Der Präsident des Supreme Court, Lord David Neuberger, sah sich im Dezember zu einer ungewöhnlichen Klarstellung veranlasst. Gleich am ersten Verhandlungstag erinnerte er daran, dass der Supreme Court nur dem Gesetz verpflichtet ist, "mögen die Emotionen im Land auch noch so hochgehen. Unsere Pflicht als Richter ist es, gemäß der Gesetze ein unabhängiges Urteil zu fällen."
Protest gegen Urteil der Vorinstanz
Das hatten vor dem Supreme Court auch die Richter des High Court getan. Im November kamen sie in erster Instanz zum Ergebnis: Das Parlament muss abstimmen, bevor die Premierministerin in Brüssel den Antrag zum Austritt aus der EU einreicht. Ein Orkan des Protests folgte. Die "Daily Mail" lichtete die drei Richter mit ihren Perücken auf der Titelseite ab mit den großen Lettern: "Enemies of the People", "Volksfeinde". Selbst in Großbritannien erinnerte das manchen an den "Völkischen Beobachter" in Nazi-Deutschland.
Alle berufen sich auf das Volk. Gina Miller, eine Investmentbankerin, hatte die Klage zu Beginn eingereicht und sprach von einem Sieg für die Zukunft Großbritanniens. Brexit-Minister David Davies berief sich dagegen "auf das größtdenkbare Mandat in der Geschichte". 17,4 Millionen hätten für den Brexit gestimmt, "das setzt die Regierung zum Wohle des britischen Volks um."
Eine Niederlage für May gilt als wahrscheinlich
Die Regierung ging in Berufung. Im Supreme Court werden jetzt erstmals alle elf Richter über einen Fall entscheiden, das gab es noch nie. Inzwischen soll die Regierung es schon bereuen, den Supreme Court eingeschaltet zu haben. Denn alle rechnen mit einer Niederlage für Theresa May. Deswegen ging sie letzte Woche mit ihrer Brexit-Rede in die Offensive. Schon bevor heute das Gericht entscheidet, gestand sie dem Parlament das letzte Wort zu: "Beide Kammern unseres Parlaments müssen am Ende über eine Einigung mit der EU abstimmen, bevor der Deal in Kraft treten kann."

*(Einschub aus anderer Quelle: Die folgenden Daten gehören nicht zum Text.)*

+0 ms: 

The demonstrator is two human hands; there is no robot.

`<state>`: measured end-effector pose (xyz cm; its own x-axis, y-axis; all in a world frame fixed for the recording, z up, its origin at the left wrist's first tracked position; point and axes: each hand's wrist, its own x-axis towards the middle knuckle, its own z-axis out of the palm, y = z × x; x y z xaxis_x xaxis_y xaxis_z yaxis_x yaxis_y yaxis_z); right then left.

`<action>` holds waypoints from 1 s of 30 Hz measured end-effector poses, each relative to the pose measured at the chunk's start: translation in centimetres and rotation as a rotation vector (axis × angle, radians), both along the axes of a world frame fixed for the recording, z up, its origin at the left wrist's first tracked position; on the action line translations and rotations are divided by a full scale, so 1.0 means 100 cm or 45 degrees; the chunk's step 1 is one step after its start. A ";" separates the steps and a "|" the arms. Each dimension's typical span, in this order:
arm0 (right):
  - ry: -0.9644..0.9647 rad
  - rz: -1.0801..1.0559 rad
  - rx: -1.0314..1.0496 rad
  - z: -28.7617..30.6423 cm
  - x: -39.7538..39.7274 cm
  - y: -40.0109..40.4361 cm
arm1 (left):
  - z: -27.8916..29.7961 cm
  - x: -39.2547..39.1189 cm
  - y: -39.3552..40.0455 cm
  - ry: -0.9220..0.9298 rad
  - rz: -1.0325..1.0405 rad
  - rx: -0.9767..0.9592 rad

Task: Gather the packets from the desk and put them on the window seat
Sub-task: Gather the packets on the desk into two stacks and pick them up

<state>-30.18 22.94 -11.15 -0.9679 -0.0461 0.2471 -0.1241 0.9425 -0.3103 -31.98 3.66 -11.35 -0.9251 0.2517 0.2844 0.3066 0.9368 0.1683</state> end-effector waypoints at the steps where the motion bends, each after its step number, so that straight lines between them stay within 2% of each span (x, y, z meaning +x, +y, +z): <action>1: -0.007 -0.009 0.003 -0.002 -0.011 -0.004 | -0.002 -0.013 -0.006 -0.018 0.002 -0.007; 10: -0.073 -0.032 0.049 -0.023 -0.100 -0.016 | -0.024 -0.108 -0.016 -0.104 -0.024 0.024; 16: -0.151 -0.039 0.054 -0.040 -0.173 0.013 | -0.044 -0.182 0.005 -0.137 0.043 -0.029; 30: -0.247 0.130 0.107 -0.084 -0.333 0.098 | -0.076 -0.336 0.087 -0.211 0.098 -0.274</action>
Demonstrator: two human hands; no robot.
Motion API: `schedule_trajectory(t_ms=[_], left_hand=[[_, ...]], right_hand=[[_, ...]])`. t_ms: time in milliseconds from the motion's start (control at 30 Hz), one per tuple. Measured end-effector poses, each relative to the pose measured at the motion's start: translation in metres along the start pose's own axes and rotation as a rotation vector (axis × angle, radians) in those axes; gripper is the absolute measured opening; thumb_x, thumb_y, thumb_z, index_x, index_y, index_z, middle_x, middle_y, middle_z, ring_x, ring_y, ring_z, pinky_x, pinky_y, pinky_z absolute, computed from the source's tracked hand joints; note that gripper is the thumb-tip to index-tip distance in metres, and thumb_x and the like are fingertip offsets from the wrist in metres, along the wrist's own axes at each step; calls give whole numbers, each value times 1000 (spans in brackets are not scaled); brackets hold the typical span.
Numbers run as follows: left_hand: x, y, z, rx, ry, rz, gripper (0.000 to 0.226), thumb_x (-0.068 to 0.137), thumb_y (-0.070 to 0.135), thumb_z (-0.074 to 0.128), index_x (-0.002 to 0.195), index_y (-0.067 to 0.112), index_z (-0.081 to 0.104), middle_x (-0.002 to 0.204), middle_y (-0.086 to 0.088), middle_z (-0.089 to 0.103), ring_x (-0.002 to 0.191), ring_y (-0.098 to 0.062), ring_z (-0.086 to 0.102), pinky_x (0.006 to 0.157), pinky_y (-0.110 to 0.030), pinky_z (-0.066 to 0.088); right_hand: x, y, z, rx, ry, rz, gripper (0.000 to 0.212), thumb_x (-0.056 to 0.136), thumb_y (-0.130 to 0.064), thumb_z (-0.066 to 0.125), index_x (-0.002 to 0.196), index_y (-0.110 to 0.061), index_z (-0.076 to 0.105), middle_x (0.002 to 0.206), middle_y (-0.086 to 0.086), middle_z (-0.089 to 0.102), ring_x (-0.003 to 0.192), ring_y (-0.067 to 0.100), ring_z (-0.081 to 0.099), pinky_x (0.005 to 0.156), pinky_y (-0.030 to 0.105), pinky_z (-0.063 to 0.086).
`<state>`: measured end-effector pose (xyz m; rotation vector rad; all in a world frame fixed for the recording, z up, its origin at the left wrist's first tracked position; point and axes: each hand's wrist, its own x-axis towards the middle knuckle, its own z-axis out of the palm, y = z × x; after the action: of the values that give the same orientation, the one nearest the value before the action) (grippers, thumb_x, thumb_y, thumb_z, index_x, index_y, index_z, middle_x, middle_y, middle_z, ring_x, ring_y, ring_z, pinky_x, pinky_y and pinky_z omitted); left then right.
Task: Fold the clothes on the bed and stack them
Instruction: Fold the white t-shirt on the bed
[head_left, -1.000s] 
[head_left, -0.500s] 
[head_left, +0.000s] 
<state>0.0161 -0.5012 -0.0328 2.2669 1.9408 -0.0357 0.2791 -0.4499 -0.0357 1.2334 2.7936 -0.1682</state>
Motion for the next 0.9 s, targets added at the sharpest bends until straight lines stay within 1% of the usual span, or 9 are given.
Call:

Eine Abstimmung im Unter- und Oberhaus am Ende der zweijährigen Verhandlungen mit der EU - das war lange eine Forderung der Remainer, der EU-Befürworter. Nur über was wird am Ende abgestimmt? Nicht über Brexit oder Nicht-Brexit stellte Mays Regierungssprecherin später klar. Sondern über das ausgehandelte Paket oder den freien Fall ins Nichts, also zu den Regeln der Welthandelsorganisation. Also geht es doch vor allem darum, dass das Parlament vorher und während der zwei Jahre mitredet.
Labour vor Zerreißprobe
Jeremy Corbyn, der Vorsitzende von Labour, beschwerte sich, dass Theresa May ihre Brexit-Rede nicht im Parlament gehalten hatte. Die Tories jubelten über diesen matten Einspruch. Bei den Konservativen drehen die EU-Befürworter weitgehend bei, Labour aber steht vor der Zerreißprobe. Vor allem in Nordengland, wo Labour früher stark war und noch ist, wollen die allermeisten Wähler den Brexit. Zwei Nachwahlen drohen jetzt verloren zu gehen.
"Wir werden bei den Leuten der Arbeiterklasse anklopfen", kündigt der neue Chef der rechtspopulistischen UKIP, Paul Nuttall an. "Sie wollen weniger Kriminalität, eine Kontrolle der Einwanderung und dass Briten zuerst für Jobs in Frage kommen oder ganz nach oben auf die Wartelisten für Sozialwohnungen. Wir sind da näher als Labour."
In Nordengland könnte Labour ein ähnliches Fiasko erleben wie in Schottland. Die Schottische Nationalpartei hat dort fast alle Sitze gewonnen und führt jetzt in Westminster den Kampf gegen einen harten Brexit an. "Ihr harter Tory-Brexit macht 80.000 Schotten arbeitslos", greift Fraktionschef Angus Robertson Theresa May frontal an. "Glaubt die Premierministerin, dass ihr Ziel eines Klein-Britannien-Brexit das wert ist?"